**Activity**
Scan each line of the entries below for the word "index" and count the ones where it appears. The answer is that number alone.

**Source data**

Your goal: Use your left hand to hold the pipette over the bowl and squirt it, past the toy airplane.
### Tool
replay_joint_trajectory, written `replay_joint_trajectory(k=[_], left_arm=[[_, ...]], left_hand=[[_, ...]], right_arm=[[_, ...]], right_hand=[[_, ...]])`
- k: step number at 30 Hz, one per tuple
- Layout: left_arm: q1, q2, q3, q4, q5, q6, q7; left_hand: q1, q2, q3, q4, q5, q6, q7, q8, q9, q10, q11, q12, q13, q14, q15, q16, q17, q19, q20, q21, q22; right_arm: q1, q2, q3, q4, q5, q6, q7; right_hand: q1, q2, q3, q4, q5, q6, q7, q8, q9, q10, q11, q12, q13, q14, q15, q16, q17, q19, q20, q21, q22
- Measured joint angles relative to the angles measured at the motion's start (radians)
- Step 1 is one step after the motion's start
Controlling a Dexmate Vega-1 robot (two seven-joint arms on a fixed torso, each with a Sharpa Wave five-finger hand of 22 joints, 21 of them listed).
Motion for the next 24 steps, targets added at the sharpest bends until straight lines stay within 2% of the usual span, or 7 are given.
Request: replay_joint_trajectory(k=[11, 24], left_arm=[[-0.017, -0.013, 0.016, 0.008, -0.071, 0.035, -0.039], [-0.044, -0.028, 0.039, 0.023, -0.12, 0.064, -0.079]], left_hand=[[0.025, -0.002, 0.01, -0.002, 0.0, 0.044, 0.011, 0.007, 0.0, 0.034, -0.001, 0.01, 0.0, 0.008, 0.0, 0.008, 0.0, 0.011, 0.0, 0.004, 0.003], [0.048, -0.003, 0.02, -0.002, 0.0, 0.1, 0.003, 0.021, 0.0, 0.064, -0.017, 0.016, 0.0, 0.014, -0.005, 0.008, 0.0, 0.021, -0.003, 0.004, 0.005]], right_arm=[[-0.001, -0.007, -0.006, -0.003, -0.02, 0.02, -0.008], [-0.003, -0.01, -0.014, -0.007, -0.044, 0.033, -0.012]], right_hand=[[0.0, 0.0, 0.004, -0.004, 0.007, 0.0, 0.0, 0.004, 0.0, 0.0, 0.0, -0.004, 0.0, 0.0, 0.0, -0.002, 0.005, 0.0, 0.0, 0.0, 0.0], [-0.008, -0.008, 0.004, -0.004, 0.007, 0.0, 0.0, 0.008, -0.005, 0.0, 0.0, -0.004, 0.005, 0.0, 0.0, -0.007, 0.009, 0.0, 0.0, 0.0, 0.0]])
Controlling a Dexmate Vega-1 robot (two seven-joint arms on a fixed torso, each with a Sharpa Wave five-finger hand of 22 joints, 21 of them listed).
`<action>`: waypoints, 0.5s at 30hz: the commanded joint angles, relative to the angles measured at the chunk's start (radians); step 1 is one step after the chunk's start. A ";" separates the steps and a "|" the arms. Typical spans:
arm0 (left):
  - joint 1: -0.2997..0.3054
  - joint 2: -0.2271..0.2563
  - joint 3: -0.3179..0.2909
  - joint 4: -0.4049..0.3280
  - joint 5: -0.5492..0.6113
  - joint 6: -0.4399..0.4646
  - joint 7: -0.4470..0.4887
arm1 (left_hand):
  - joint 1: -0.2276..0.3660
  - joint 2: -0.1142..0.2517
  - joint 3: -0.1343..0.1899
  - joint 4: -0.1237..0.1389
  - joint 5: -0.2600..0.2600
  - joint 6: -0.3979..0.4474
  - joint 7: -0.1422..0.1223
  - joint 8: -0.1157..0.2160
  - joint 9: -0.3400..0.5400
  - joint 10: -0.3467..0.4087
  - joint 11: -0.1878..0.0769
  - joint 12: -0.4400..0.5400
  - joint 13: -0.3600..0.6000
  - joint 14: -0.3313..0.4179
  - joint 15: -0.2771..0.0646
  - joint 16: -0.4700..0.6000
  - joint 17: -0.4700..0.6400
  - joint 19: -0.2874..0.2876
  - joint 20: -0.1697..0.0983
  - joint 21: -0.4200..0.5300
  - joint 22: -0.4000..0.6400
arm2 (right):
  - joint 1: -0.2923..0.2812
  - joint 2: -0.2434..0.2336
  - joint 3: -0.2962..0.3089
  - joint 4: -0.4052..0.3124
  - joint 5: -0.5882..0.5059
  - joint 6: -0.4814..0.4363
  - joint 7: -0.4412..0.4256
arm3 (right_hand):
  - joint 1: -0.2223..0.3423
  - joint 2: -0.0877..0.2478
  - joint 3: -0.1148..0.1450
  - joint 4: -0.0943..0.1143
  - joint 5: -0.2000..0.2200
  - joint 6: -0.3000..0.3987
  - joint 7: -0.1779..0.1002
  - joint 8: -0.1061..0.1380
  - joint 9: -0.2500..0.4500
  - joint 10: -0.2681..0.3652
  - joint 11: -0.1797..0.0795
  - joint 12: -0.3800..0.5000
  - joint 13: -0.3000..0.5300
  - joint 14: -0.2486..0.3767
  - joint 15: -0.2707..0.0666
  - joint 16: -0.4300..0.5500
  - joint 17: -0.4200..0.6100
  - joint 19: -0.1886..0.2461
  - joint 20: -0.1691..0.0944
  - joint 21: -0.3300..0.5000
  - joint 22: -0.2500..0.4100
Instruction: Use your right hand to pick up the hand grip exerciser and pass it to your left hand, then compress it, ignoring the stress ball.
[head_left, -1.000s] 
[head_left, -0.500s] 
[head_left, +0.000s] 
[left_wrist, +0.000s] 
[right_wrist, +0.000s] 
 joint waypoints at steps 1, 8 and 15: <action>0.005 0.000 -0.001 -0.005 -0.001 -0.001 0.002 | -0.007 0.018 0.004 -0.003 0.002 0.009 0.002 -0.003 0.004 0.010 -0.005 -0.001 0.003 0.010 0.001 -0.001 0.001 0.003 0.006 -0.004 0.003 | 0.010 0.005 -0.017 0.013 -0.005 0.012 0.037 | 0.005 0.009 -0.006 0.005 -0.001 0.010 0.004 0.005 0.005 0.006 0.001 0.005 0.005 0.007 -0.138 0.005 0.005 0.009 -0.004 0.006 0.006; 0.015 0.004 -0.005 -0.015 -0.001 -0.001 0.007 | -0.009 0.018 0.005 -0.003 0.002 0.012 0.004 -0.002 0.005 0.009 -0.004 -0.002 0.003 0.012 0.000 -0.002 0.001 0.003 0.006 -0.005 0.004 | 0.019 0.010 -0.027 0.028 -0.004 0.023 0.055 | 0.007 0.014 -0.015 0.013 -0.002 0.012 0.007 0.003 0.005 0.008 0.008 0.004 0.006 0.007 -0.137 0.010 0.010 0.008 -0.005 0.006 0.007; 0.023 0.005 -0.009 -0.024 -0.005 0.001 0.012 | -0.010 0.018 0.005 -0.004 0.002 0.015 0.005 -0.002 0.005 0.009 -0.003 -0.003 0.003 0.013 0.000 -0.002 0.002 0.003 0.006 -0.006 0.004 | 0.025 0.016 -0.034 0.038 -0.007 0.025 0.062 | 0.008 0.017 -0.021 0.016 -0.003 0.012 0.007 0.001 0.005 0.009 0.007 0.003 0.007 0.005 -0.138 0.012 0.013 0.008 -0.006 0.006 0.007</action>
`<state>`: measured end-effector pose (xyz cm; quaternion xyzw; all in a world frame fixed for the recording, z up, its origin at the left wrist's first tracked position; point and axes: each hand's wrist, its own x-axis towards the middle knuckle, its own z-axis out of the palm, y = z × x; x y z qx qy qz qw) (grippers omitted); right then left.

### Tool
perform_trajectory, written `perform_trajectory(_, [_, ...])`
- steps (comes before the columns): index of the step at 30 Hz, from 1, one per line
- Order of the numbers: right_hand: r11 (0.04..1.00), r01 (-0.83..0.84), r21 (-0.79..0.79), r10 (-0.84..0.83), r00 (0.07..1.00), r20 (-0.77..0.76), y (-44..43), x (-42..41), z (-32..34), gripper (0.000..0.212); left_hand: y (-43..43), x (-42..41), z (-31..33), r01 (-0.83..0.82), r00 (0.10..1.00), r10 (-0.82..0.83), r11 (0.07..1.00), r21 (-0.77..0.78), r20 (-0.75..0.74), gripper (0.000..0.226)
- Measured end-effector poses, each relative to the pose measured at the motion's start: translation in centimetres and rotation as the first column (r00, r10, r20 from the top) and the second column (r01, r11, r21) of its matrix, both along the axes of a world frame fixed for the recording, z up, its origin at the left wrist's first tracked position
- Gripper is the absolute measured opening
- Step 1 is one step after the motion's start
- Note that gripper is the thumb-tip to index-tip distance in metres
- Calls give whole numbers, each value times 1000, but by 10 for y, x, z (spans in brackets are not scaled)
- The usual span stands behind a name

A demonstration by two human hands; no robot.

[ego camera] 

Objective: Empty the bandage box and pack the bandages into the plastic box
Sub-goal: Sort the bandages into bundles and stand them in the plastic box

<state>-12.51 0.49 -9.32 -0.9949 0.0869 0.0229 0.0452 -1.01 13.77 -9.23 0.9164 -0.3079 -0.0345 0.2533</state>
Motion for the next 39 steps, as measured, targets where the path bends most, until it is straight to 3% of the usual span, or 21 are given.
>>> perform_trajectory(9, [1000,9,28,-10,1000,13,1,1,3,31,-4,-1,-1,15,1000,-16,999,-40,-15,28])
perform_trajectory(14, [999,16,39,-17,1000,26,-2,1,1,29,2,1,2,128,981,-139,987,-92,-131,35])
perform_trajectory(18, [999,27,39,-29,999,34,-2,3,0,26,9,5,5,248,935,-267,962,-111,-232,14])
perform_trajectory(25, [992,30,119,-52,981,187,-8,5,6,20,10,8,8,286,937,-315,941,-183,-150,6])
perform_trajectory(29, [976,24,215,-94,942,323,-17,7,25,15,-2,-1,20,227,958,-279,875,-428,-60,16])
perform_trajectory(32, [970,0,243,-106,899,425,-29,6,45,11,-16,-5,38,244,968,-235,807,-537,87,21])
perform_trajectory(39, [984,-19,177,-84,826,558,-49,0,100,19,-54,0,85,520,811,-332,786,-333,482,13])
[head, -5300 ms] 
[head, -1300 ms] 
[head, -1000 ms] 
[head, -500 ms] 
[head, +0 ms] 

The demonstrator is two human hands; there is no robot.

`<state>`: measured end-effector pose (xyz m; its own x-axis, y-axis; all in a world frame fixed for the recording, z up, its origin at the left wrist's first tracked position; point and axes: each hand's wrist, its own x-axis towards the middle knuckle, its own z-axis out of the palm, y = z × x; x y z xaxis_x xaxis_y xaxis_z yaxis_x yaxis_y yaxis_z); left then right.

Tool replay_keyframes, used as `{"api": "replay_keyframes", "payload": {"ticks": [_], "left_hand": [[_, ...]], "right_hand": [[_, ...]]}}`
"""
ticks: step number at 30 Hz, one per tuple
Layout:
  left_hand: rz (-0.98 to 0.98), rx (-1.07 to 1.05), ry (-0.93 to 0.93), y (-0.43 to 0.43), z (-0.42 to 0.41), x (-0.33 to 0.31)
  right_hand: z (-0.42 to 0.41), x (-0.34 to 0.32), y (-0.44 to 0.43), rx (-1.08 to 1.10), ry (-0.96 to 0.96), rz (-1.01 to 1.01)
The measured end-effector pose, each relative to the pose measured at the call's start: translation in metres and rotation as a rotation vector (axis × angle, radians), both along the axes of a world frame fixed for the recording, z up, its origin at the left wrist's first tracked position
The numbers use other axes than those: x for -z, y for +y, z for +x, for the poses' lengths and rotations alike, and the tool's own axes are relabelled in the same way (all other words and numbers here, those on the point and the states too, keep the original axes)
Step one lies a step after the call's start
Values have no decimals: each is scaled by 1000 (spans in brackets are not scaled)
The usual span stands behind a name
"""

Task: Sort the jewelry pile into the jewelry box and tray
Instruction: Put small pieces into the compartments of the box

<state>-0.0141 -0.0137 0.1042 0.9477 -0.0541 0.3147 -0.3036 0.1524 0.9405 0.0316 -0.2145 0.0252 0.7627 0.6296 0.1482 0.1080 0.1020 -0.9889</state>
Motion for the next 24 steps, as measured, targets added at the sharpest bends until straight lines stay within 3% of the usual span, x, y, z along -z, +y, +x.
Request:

**Answer for the task**
2